Your goal: Only the pictures are to be left out; set down the rest of the records exactly.

Source data section start

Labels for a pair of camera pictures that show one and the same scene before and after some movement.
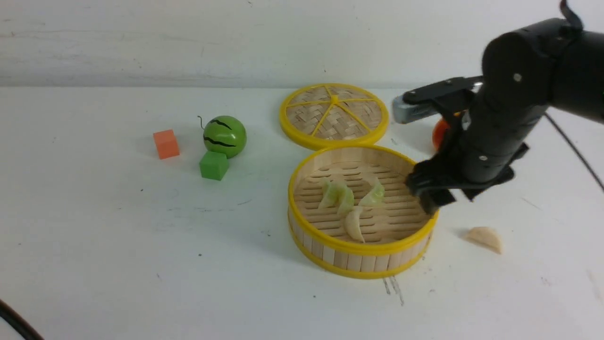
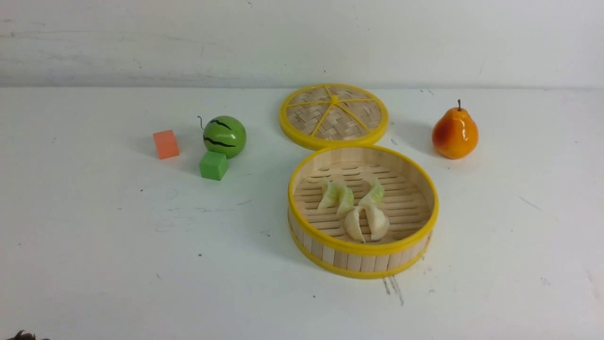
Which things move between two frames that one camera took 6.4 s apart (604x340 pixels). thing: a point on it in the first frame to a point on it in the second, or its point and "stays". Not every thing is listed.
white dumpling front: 352,223 stays
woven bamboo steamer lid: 328,115 stays
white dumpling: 485,236 to 378,223
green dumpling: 333,191 stays
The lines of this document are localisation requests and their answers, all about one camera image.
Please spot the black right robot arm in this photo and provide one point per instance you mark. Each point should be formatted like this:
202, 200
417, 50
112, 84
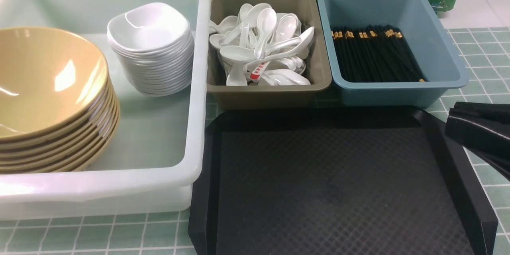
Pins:
484, 129

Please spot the stack of tan noodle bowls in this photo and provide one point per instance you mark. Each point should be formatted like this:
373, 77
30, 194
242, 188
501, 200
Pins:
59, 109

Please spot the white spoon with red label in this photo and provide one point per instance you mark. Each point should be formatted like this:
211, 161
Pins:
258, 71

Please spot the white ceramic spoon front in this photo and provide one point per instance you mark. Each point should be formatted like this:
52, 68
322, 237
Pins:
287, 77

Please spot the pile of white spoons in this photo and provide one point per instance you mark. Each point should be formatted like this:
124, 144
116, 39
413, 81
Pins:
235, 38

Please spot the black serving tray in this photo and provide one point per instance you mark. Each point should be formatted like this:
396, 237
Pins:
337, 181

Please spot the white ceramic spoon top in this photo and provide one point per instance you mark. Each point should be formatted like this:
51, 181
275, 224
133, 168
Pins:
266, 23

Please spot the large white plastic tub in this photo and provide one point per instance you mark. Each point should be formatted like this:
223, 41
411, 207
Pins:
155, 155

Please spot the stack of white sauce dishes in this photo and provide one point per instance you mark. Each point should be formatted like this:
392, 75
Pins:
155, 46

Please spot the pile of black chopsticks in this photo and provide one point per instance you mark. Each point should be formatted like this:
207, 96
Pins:
375, 54

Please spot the blue plastic bin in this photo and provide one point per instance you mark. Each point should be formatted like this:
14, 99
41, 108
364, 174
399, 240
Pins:
432, 47

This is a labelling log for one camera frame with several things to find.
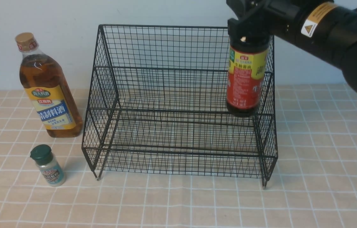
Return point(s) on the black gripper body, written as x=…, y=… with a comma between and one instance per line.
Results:
x=250, y=28

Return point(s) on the dark soy sauce bottle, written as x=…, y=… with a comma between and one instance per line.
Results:
x=246, y=71

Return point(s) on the amber cooking wine bottle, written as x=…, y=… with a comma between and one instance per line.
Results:
x=46, y=86

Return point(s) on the small green-capped seasoning shaker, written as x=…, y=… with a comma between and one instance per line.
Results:
x=48, y=165

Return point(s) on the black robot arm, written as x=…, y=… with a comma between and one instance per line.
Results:
x=319, y=27

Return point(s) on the beige checkered tablecloth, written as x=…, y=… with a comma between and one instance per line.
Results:
x=314, y=184

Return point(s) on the black wire mesh rack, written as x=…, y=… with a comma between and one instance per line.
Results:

Source data section end

The completed task:
Labels for a pair of camera pictures that show one and the same scene before and after some movement.
Which things move between two frames that one camera took 6.4 s apart (604x340 pixels). thing: a point on it in the first frame to a point on it in the second, or its point and "stays". Not every thing is listed.
white dumpling front: 352,223 stays
woven bamboo steamer lid: 328,115 stays
white dumpling: 485,236 to 378,223
green dumpling: 333,191 stays
The lines of this document are localisation requests and their answers, all about one camera image.
Please spot the black right robot arm in this photo and provide one point per instance you mark. Each point should be formatted like this:
202, 200
417, 50
112, 84
Pins:
484, 129

Please spot the stack of tan noodle bowls in this photo and provide one point per instance you mark. Each point should be formatted like this:
373, 77
30, 194
242, 188
501, 200
Pins:
59, 109

Please spot the white spoon with red label in this photo and provide one point per instance you mark. Each point should be formatted like this:
211, 161
Pins:
258, 71

Please spot the white ceramic spoon front in this photo and provide one point per instance you mark. Each point should be formatted like this:
52, 68
322, 237
Pins:
287, 77

Please spot the pile of white spoons in this photo and provide one point per instance you mark. Each point should be formatted like this:
124, 144
116, 39
413, 81
Pins:
235, 38

Please spot the black serving tray in this photo and provide one point per instance you mark. Each point should be formatted like this:
396, 237
Pins:
337, 181

Please spot the white ceramic spoon top in this photo and provide one point per instance you mark. Each point should be formatted like this:
51, 181
275, 224
133, 168
Pins:
266, 23

Please spot the large white plastic tub in this photo and provide one point per instance you mark. Each point should be formatted like this:
223, 41
411, 207
Pins:
155, 155

Please spot the stack of white sauce dishes in this photo and provide one point per instance you mark. Each point should be formatted like this:
392, 75
Pins:
155, 46

Please spot the pile of black chopsticks in this photo and provide one point per instance you mark. Each point should be formatted like this:
207, 96
Pins:
375, 54

Please spot the blue plastic bin in this photo and provide one point per instance you mark. Each point should be formatted like this:
14, 99
41, 108
364, 174
399, 240
Pins:
432, 47

This is a labelling log for one camera frame with several things to find.
Return point(s) on the black gripper body, written as x=…, y=… with a comma between and one instance per line.
Results:
x=250, y=28

Return point(s) on the dark soy sauce bottle, written as x=…, y=… with a comma between and one instance per line.
Results:
x=246, y=71

Return point(s) on the amber cooking wine bottle, written as x=…, y=… with a comma between and one instance per line.
Results:
x=46, y=86

Return point(s) on the small green-capped seasoning shaker, written as x=…, y=… with a comma between and one instance per line.
Results:
x=48, y=165

Return point(s) on the black robot arm, written as x=…, y=… with a comma between and one instance per line.
Results:
x=319, y=27

Return point(s) on the beige checkered tablecloth, written as x=…, y=… with a comma between and one instance per line.
Results:
x=314, y=184

Return point(s) on the black wire mesh rack, written as x=…, y=… with a comma between and one instance per line.
Results:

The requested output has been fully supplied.